I've seen this claim repeated in many places (always without source or proof), that $\mathrm{Spec}(\mathbb{Z})$ is a terminal object – however, the most I've been able to prove myself is that for any affine scheme $\mathrm{Spec}(R)$, $\exists$ a morphism $\varphi:\mathrm{Spec}(R)\to\mathrm{Spec}(\mathbb{Z})$.
How? Let $X=\mathrm{Spec}(\mathbb{Z})$, $Y=\mathrm{Spec}(R)$, then $\forall\ \emptyset\neq U\subseteq X$ open, $\mathcal{O}_X(U)=\mathbb{Z}$, so that we may let $\varphi$ be the map induced by the canonical homomorphism $\mathbb{Z}\to R,n\mapsto \overline{n}=1+\cdots+1$, so that $\varphi(\mathfrak{p}):=\mathfrak{p}^c$. It can be checked that $\varphi$ is continuous, and $\forall\ U\subseteq X$ open, we let $\varphi^\#(U):\mathcal{O}_X(U)\to(\varphi_*\mathcal{O}_Y)(U)=\mathcal{O}_Y(\varphi^{-1}(U))$, with $\varphi^\#(U)(n)=\overline{n}\in\mathcal{O}_Y(\varphi^{-1}(U))$, and it can be checked that this commutes with the restriction homomorphism, and defines therefore a morphism of sheaves.

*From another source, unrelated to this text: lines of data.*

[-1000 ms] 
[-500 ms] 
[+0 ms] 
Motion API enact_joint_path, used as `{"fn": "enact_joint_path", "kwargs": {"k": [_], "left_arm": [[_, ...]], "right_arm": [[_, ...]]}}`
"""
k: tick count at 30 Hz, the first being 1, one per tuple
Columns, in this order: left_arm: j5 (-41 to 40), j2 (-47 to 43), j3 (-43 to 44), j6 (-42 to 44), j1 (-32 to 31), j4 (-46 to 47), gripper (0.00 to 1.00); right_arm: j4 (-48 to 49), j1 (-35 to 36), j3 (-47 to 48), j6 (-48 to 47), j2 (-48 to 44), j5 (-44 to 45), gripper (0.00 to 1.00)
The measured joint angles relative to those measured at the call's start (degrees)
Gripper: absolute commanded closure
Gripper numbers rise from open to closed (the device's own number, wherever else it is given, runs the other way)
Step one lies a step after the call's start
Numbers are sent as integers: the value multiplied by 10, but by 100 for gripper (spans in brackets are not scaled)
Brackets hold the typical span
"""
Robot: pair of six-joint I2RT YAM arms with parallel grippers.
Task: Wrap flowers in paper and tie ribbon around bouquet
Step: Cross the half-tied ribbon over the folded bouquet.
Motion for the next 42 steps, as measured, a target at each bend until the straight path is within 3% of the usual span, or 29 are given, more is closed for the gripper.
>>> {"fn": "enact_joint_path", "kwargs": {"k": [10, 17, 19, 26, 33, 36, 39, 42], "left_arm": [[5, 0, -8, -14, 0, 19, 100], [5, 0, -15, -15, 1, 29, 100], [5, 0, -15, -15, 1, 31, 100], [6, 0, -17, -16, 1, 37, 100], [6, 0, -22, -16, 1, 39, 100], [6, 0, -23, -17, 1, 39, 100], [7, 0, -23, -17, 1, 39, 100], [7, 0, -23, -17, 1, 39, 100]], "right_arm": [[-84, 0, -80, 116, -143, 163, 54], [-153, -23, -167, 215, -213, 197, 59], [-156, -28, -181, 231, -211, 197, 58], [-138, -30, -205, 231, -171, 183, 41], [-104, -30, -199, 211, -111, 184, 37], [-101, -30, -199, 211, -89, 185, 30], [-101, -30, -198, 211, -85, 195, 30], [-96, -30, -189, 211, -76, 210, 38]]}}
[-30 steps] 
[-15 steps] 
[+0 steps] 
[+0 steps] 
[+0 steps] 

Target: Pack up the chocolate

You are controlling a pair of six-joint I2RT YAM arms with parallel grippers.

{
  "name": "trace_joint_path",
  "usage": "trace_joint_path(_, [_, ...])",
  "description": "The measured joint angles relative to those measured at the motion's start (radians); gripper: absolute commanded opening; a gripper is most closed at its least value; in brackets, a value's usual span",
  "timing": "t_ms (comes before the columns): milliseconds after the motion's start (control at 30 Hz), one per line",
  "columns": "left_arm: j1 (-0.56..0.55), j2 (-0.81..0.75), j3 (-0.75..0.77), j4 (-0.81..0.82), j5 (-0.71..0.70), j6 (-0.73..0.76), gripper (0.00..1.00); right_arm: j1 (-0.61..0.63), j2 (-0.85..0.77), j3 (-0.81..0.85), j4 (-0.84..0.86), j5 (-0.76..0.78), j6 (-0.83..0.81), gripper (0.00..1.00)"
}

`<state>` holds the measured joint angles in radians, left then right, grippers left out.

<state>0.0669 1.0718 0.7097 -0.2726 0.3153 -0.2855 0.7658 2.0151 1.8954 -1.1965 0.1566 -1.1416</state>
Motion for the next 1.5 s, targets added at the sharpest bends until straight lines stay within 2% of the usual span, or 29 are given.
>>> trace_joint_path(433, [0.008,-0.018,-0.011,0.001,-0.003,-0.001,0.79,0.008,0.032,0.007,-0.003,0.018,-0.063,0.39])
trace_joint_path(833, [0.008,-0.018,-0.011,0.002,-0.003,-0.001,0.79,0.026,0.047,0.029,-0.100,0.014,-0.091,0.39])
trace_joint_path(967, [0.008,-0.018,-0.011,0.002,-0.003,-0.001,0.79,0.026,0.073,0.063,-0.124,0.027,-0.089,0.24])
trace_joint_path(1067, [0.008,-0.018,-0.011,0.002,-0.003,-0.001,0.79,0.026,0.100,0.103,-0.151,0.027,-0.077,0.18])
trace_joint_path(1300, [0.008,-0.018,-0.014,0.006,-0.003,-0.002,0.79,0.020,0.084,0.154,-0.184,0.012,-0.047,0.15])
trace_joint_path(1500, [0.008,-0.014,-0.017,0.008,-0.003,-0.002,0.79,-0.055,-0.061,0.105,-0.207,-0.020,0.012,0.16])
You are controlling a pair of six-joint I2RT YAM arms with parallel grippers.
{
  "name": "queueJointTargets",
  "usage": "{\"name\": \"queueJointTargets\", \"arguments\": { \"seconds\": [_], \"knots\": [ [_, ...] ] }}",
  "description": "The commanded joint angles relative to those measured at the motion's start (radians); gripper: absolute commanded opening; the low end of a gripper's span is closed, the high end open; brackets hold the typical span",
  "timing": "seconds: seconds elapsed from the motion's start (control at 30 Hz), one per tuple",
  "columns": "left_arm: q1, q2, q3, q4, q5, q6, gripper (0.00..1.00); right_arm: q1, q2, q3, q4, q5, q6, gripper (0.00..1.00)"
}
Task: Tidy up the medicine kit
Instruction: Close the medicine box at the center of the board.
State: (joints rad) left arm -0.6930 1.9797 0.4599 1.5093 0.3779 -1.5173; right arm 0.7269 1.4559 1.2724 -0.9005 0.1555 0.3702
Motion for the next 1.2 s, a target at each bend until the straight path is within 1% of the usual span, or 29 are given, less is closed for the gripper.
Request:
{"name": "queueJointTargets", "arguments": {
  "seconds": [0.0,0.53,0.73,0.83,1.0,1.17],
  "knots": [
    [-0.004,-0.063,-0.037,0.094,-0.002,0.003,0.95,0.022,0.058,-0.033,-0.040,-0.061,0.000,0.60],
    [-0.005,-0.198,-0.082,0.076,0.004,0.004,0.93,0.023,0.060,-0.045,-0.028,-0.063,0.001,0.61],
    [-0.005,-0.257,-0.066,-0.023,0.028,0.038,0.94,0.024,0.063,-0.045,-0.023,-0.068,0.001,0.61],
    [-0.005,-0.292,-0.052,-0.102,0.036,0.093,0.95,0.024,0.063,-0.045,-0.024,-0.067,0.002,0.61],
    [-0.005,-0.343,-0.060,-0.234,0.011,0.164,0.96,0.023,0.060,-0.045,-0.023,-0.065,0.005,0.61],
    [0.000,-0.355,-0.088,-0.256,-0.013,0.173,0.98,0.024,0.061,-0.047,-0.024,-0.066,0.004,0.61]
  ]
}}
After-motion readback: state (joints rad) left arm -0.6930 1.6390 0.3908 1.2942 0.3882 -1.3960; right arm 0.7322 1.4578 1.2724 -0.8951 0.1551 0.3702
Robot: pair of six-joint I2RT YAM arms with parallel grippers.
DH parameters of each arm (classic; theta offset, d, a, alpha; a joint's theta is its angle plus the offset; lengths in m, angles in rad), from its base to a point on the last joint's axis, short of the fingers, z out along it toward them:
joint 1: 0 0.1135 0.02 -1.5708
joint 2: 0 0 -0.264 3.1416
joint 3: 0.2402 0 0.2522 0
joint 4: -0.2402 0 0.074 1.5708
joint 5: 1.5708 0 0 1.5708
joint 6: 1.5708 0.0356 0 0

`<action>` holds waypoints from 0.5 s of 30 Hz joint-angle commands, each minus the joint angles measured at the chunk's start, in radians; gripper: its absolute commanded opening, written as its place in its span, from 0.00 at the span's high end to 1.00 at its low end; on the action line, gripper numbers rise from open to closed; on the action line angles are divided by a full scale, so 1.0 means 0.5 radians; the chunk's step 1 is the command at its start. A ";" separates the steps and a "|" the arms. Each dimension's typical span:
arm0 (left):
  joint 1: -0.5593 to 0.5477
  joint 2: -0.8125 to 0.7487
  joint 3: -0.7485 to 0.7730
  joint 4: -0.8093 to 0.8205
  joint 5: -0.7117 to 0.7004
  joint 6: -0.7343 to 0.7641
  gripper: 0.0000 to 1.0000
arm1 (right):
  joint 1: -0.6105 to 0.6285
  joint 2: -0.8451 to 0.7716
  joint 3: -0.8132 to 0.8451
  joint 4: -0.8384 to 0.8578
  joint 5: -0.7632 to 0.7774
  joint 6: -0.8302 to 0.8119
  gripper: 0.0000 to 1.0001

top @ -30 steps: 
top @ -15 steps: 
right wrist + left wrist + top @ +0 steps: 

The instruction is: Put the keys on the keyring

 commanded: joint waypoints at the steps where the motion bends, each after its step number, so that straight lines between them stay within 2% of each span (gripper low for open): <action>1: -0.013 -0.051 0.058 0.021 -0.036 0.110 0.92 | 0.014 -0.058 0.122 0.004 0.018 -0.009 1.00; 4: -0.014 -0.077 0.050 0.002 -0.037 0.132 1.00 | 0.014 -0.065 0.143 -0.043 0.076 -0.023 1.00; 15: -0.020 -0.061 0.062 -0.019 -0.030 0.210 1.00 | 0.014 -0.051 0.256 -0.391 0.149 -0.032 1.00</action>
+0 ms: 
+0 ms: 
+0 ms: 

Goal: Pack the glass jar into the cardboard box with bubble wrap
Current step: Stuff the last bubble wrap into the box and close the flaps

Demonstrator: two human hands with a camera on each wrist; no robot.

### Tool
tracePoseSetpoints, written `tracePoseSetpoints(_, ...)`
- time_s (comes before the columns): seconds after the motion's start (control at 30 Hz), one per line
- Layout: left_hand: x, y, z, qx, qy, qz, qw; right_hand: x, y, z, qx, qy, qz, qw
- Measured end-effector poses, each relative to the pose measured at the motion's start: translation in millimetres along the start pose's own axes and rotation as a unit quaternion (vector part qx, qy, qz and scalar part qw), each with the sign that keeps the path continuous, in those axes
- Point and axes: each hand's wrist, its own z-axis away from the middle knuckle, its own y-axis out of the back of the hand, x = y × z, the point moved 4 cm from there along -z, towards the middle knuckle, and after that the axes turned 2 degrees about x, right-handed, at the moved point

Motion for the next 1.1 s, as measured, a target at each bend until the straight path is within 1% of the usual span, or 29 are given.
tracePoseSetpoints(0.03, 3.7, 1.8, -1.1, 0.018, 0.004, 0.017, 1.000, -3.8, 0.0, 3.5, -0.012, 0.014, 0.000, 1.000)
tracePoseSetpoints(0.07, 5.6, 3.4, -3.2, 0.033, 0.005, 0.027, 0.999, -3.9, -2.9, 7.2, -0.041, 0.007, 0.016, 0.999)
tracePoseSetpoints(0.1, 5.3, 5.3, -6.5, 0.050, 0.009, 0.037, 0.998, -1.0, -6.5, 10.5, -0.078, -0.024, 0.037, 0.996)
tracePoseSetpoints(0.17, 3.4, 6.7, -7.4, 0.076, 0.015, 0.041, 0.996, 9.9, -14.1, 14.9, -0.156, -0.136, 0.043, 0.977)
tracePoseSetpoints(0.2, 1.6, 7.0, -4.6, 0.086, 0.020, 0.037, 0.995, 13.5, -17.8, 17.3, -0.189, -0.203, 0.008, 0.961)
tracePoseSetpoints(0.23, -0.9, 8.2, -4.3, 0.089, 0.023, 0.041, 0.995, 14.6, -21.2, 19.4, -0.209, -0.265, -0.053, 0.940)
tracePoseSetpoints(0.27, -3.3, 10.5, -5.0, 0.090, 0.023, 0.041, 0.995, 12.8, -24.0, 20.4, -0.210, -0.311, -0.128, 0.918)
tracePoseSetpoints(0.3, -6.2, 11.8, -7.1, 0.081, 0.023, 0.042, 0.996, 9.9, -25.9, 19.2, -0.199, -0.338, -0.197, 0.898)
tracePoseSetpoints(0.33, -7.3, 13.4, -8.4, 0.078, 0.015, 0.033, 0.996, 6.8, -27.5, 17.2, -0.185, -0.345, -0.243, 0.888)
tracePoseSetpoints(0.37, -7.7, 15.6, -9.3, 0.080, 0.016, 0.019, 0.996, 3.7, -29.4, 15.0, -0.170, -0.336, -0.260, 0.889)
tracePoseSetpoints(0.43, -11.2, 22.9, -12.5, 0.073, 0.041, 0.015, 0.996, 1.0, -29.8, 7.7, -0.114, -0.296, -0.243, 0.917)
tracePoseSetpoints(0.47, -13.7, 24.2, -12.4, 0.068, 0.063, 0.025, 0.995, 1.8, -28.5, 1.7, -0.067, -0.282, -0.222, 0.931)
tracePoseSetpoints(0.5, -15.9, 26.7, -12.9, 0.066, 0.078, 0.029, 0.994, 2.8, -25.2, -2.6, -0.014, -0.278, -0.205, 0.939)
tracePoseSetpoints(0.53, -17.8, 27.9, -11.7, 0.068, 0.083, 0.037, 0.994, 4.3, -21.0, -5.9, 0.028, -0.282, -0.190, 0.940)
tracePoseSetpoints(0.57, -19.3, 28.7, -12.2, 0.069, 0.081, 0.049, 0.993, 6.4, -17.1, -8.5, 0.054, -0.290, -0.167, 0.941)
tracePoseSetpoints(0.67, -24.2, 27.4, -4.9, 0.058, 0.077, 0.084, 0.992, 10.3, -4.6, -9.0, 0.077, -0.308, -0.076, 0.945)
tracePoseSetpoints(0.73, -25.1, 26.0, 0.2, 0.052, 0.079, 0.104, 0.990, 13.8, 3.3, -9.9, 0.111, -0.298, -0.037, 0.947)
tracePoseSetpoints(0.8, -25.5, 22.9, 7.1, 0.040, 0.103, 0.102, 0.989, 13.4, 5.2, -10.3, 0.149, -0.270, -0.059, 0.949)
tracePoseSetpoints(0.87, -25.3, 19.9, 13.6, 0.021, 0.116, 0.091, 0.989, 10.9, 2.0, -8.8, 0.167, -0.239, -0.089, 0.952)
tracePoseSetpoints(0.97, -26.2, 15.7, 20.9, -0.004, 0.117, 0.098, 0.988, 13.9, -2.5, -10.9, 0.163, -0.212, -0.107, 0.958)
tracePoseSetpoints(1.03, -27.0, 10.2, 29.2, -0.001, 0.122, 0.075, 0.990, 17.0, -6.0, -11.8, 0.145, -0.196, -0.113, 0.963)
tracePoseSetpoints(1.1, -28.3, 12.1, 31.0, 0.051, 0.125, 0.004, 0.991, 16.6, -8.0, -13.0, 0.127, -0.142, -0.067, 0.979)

But how do I check that $\varphi$ is unique? My first thought would be a category theoretic proof; clearly, $\mathbb{Z}$ is initial in the category of commutative rings, and it can be shown that $\mathrm{Spec}:\mathbf{CRng}\to\mathbf{AfSc}$ is a contravariant functor; unfortunately this functor is easily seen not to be faithful(*), and is therefore immediately not an equivalence of categories. According to wikipedia, if a functor preserves direct/inverse limits, then it maps initial/terminal objects to initial/terminal objects, respectively. Is there an analogous statement for contravariant functors, and does it apply here? Or is there some other way to prove the result?
*Edit: I now realize that statement was incorrect; though two functions might induce the same map on spaces, the maps induced on the entire scheme are nonetheless distinct. My difficulty is now in proving exercise II.2.4 of Hartshorne, which shows essentially that we can define the desired equivalence of categories.
From the comments, the original issue is solved and now you ask how to figure out the nature of this unique map. You can think of the map $X \to \operatorname{Spec} \mathbb Z$ as a map, which sends a point to the characteristic of its residue field.